◆ Data for this task
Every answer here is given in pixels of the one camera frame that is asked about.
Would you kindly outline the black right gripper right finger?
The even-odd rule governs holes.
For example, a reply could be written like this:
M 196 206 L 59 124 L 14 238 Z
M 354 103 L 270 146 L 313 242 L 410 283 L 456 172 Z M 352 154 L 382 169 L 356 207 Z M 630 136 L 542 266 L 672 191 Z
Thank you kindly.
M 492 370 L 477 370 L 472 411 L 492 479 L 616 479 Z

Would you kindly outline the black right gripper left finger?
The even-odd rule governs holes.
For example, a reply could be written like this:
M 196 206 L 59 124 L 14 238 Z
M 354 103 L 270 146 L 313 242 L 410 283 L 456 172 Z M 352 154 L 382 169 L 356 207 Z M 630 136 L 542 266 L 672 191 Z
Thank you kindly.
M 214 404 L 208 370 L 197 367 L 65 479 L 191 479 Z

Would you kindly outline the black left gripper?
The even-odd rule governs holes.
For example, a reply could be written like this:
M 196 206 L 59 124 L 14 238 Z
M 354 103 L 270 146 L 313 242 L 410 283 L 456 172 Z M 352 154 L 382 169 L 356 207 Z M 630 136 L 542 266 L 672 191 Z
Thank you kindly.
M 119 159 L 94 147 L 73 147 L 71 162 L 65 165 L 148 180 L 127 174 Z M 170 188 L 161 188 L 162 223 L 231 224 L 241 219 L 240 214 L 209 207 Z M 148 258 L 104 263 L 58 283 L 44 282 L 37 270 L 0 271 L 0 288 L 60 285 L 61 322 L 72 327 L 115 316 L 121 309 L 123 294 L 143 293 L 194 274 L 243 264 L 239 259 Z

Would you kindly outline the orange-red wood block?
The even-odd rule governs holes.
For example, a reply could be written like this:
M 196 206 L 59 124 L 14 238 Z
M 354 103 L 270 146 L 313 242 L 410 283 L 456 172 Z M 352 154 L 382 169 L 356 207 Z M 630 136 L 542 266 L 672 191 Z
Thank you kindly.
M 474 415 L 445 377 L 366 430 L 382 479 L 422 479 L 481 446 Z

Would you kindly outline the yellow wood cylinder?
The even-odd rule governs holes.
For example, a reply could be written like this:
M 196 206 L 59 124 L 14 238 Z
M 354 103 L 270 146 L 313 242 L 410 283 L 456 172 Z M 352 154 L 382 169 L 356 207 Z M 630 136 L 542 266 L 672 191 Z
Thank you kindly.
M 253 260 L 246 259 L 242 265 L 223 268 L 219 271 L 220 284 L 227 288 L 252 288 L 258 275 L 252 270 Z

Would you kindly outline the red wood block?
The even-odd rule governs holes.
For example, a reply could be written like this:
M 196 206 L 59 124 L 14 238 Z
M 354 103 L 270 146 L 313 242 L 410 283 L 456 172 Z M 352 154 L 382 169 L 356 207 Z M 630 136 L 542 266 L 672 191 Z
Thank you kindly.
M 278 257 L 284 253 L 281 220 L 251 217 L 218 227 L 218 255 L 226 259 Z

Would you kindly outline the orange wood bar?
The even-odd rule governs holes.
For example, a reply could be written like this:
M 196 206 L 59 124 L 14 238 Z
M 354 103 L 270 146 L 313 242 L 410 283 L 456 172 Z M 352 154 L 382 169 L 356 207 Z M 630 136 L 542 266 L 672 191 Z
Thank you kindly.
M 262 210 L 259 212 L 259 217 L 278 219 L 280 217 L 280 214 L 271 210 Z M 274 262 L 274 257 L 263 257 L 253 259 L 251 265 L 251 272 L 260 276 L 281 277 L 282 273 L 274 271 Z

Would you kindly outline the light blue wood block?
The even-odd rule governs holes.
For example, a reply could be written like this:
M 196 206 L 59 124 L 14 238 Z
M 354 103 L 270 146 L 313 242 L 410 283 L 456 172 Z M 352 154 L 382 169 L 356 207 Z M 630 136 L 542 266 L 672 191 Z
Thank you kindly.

◆ Task directions
Scan the material above for lines holding the string "Would" and copy those lines.

◆ Task answer
Would you kindly outline the black right gripper right finger?
Would you kindly outline the black right gripper left finger?
Would you kindly outline the black left gripper?
Would you kindly outline the orange-red wood block?
Would you kindly outline the yellow wood cylinder?
Would you kindly outline the red wood block?
Would you kindly outline the orange wood bar?
Would you kindly outline the light blue wood block?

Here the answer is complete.